Tsuda, K., & Noble, W. (2004). Learning kernels from biological networks by maximizing entropy. Poster presented at Eighth Annual International Conference on Computational Molecular Biology (RECOMB 2004), San Diego, CA, USA.


引用: https://hdl.handle.net/21.11116/0000-0005-6504-5
要旨
When predicting the functions of unannoted proteins based on a protein network, one relies on some notions of “closeness” or “distance” among the nodes. However, inferring closeness among the nodes is an extremely ill-posed problem, because the proximity information provided by the edges is only local. Moreover, it is preferable that the resulting similarity matrix be a valid kernel matrix so that function prediction can be done by support vector machines (SVMs) or other high-performance kernel classifiers [2]. Maximum entropy methods have been proven to be effective for solving general ill-posed problems. However, these methods are concerned with the estimation of a probability distribution, not a kernel matrix. In this work, we generalize the maximum entropy framework to estimate a positive definite kernel matrix.

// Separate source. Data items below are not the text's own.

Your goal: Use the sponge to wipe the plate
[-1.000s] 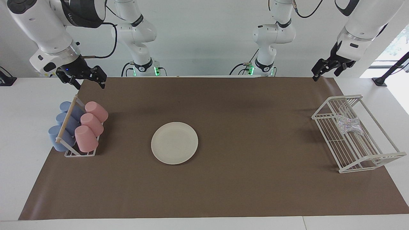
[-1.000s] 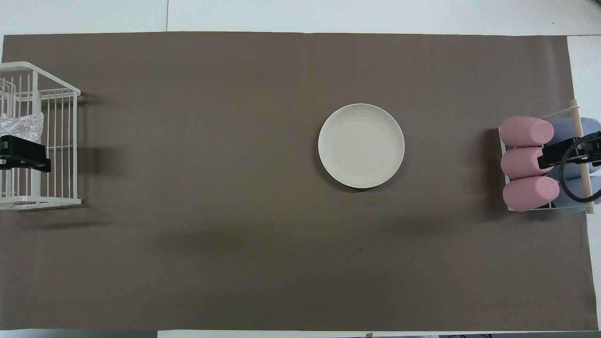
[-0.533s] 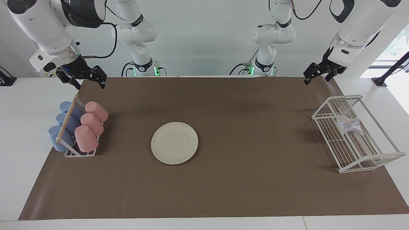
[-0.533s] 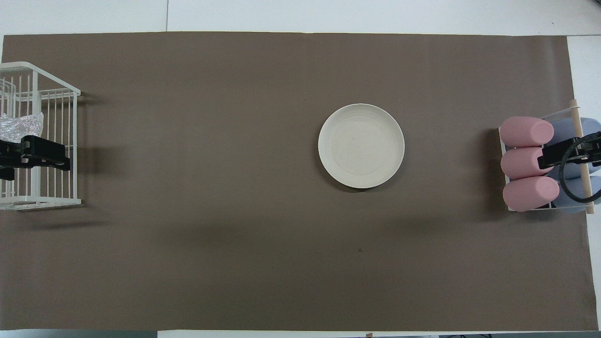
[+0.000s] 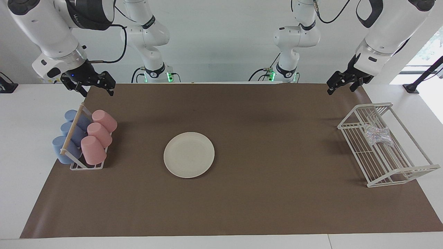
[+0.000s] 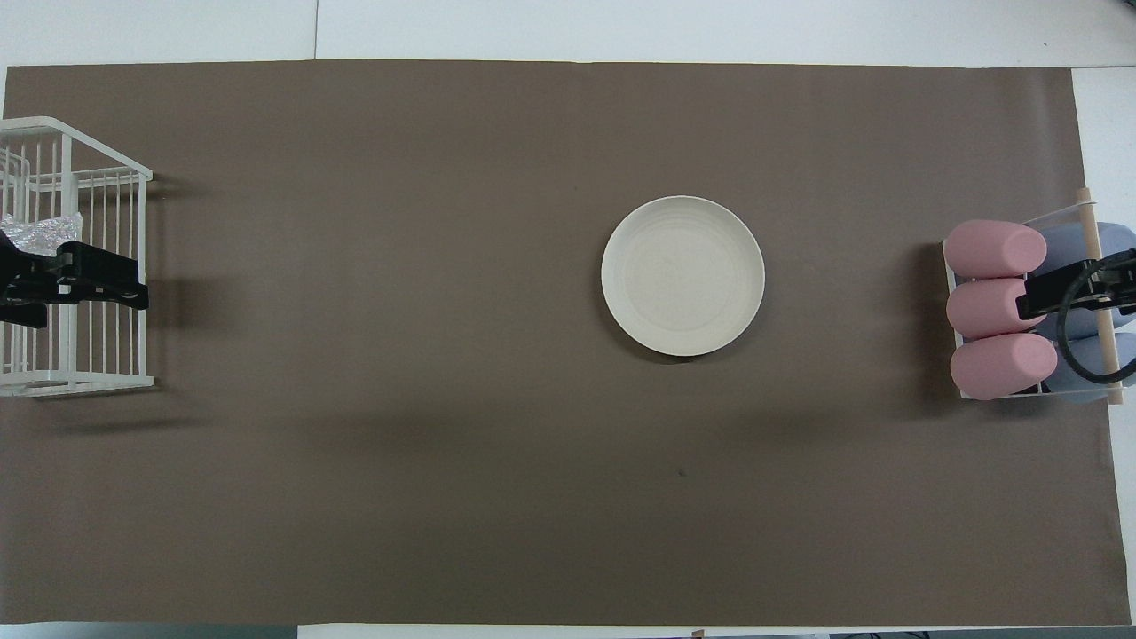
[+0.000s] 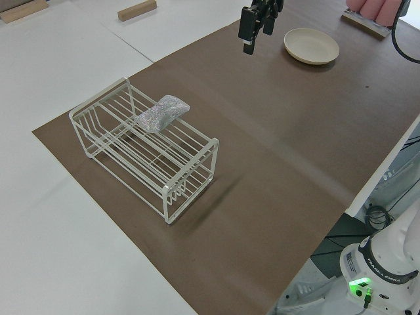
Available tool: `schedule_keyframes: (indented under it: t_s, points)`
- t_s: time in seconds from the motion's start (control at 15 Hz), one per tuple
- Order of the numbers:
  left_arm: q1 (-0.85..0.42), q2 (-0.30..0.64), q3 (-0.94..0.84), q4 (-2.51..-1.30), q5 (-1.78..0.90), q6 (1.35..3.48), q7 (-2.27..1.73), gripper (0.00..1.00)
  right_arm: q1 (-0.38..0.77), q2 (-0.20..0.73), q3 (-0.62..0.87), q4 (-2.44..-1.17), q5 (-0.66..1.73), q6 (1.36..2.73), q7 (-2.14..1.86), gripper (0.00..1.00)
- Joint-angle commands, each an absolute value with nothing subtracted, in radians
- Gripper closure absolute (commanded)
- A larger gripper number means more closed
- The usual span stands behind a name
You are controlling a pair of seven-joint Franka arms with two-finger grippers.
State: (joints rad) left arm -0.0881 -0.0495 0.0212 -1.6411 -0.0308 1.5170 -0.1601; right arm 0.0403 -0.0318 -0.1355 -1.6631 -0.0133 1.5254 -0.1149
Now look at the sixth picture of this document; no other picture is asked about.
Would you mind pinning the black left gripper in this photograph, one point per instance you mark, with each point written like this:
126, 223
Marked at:
27, 277

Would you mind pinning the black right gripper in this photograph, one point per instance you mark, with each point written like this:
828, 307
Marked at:
1114, 284

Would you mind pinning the cream round plate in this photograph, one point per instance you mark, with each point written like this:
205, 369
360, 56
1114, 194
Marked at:
683, 275

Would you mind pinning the blue plastic cup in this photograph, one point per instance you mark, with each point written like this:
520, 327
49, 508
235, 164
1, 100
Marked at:
1087, 359
1069, 244
1087, 327

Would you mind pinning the pink plastic cup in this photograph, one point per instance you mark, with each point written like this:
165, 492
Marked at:
994, 248
985, 309
1003, 366

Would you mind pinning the brown table mat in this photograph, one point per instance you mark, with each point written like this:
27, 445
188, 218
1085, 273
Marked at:
444, 177

We found that the diffusion kernel [1], which has been used successfully for making predictions from biological networks (e.g. [3]), can be derived from this framework. However, one drawback inherent in the diffusion kernel is that, in the feature space, the distances between connected samples have high variance. As a result, some of the samples are outliers, which should be avoided for reliable statistical inference. Our new kernel based on local constraints resolves this problem and thereby shows better accuracy in yeast function prediction.